Upon exchange of the pleadings, the trial court framed four issues and primarily issues no.1 and 2 where issues upon which parties contested the matter. The plaintiff examined herself as P.W.1 and Raj Kumar son of Vashudev Lal was examined as P.W.2. Murli son of Banwari was examined as P.W.3 and Harish Kumar was examined as P.W.4. The defendants no.2 and 3 did not contest the matter and the suit proceeded ex parte against them whereas on behalf of Nagar Palika Lakhimpur Kheri Bhagwan Prakash appeared as D.W.1.

The trial court while dealing with the issue no.1 as to whether the plaintiff i.e. allottee in possession at the time of the institution of the suit held that the plaintiff had failed to establish her allotment and even though she was successful in establishing her possession but in view of the subsequent event as admitted to the plaintiff she was dispossessed on 06.01.1989, hence not entitled to the relief.

While dealing with the issue no.2 which was to the effect as to whether the plaintiff has been dispossessed during the pendency of the suit, this was decided with the finding that as the plaintiff admitted that she had been dispossessed, accordingly she ought to have initiated proceedings under Order 39 Rule 2-A CPC. With the aforesaid finding the trial court dismissed the suit by means of judgment and decree dated 14.05.1990 holding that in absence of the possession the relief of permanent injunction cannot be granted and since the plaintiff could not establish that she was either the owner or an allottee or a licencess hence the relief of possession was also denied.

The plaintiff being aggrieved against the judgment and decree passed by the trial court preferred a regular civil appeal under Section 96 CPC bearing No.42 of 1990 which also came to be dismissed by means of judgment and decree dated 16.08.1991 and being aggrieved against the concurrent judgment and decree, the instant appeal has been preferred.

In the aforesaid factual backdrop, on considering the averments and submissions of the learned counsel for the appellant, this Court finds that the contention raised by the learned counsel for the appellant is misconceived for the reason that the earlier suit bearing No.402 of 1986 was a suit between the plaintiff Jagrani and Balev Prasad and Kalloo.

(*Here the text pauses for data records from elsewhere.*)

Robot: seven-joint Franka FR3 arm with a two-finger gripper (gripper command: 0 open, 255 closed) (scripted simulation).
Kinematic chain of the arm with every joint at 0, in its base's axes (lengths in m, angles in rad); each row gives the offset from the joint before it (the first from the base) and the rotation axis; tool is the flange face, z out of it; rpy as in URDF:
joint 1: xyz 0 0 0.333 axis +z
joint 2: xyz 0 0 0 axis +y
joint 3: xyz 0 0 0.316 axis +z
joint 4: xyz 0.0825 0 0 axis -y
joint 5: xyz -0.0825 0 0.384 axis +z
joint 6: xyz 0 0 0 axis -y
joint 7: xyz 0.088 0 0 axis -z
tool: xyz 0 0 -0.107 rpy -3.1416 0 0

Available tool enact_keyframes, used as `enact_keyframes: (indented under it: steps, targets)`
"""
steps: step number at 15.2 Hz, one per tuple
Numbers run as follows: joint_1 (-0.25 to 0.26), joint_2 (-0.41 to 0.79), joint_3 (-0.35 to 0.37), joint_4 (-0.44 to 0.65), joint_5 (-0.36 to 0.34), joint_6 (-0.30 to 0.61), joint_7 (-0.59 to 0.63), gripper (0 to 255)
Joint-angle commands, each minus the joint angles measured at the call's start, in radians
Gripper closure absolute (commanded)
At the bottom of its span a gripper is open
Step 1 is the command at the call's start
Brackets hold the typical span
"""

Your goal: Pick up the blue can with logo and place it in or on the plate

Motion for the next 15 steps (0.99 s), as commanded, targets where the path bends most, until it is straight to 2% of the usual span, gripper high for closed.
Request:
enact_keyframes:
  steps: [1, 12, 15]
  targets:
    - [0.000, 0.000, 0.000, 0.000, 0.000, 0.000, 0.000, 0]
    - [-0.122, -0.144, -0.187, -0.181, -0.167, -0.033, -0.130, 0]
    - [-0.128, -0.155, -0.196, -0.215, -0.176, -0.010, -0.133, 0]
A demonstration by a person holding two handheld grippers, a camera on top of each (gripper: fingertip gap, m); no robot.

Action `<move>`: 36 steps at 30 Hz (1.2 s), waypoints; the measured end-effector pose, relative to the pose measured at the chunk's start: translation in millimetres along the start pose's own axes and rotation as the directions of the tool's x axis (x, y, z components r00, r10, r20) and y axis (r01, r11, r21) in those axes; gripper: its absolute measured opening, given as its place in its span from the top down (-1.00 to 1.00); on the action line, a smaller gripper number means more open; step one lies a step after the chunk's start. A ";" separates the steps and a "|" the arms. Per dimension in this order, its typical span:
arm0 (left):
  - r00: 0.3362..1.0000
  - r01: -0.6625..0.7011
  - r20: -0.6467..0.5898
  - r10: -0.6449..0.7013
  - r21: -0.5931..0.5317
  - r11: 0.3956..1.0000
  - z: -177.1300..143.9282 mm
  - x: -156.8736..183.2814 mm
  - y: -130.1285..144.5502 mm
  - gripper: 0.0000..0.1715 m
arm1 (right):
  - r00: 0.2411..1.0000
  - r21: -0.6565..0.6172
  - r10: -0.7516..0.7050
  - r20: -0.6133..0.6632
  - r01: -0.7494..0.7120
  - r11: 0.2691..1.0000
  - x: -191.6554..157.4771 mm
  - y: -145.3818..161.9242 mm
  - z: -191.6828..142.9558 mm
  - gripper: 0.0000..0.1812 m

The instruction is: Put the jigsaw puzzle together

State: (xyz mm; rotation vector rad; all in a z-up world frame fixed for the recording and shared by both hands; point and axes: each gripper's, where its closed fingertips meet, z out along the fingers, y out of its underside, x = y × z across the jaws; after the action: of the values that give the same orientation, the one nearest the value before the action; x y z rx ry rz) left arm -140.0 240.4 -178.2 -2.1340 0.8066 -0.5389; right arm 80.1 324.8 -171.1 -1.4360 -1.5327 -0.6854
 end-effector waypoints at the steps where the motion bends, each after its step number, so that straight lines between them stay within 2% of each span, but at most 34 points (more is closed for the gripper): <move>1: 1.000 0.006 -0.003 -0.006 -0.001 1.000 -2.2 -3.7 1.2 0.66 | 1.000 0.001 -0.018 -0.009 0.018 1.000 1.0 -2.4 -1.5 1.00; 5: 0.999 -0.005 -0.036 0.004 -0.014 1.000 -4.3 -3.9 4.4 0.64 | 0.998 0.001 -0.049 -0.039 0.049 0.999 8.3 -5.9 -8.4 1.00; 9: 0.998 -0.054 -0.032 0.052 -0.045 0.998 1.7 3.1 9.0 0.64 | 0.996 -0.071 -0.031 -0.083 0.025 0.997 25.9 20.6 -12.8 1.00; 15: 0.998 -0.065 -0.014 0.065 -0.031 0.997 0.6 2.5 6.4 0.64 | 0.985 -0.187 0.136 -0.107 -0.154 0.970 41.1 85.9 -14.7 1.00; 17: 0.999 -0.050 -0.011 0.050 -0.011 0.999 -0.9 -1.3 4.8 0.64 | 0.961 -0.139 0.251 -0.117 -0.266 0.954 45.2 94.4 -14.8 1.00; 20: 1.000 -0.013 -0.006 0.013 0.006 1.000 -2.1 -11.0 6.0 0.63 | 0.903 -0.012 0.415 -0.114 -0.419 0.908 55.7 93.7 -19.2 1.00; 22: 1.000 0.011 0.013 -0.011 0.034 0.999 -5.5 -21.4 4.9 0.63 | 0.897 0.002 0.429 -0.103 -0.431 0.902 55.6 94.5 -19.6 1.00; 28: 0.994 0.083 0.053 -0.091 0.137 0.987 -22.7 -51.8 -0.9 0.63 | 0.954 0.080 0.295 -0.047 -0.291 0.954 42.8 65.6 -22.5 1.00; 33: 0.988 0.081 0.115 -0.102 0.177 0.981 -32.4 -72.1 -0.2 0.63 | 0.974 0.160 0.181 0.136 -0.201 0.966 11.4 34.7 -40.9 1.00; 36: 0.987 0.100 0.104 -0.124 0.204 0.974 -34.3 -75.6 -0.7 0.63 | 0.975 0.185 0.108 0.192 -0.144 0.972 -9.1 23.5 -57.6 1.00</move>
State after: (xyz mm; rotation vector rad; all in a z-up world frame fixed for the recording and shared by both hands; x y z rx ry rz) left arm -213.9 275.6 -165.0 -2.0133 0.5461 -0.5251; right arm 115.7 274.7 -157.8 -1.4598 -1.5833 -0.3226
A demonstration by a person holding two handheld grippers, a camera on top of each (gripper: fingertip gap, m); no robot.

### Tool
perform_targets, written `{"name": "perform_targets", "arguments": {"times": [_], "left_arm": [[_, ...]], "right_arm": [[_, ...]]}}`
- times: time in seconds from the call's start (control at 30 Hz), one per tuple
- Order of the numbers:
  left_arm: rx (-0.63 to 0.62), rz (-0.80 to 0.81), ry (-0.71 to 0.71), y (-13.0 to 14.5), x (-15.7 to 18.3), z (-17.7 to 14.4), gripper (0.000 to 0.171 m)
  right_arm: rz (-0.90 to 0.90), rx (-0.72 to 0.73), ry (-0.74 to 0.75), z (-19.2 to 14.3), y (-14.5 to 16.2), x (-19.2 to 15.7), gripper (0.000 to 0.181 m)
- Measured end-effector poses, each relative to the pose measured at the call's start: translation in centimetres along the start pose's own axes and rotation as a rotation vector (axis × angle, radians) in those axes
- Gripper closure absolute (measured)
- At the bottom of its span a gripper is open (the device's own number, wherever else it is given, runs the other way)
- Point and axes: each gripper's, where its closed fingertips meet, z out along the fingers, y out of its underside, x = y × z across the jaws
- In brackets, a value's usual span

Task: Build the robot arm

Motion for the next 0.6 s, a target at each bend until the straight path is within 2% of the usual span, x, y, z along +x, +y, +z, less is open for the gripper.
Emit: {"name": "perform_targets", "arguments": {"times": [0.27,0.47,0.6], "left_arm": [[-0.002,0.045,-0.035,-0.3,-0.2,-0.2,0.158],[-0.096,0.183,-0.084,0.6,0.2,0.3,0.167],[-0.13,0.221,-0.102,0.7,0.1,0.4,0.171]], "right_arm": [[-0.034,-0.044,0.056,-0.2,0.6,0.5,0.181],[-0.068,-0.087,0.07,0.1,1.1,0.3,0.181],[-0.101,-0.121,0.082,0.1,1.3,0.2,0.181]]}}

Even if at all the said suit came to be dismissed and further the appeal under Section 96 CPC bearing No.172 of 1987 came to be allowed. The effect would be that the suit of injunction as filed by the plaintiff bearing No.402 of 1986 would be against Baldev Prasad and Kalloo. Admittedly in the said suit, the Nagar Palika Lakhimpur Kheri was not a party and the said finding or the injunction granted in the said suit could not be extended against the Nagar Palika.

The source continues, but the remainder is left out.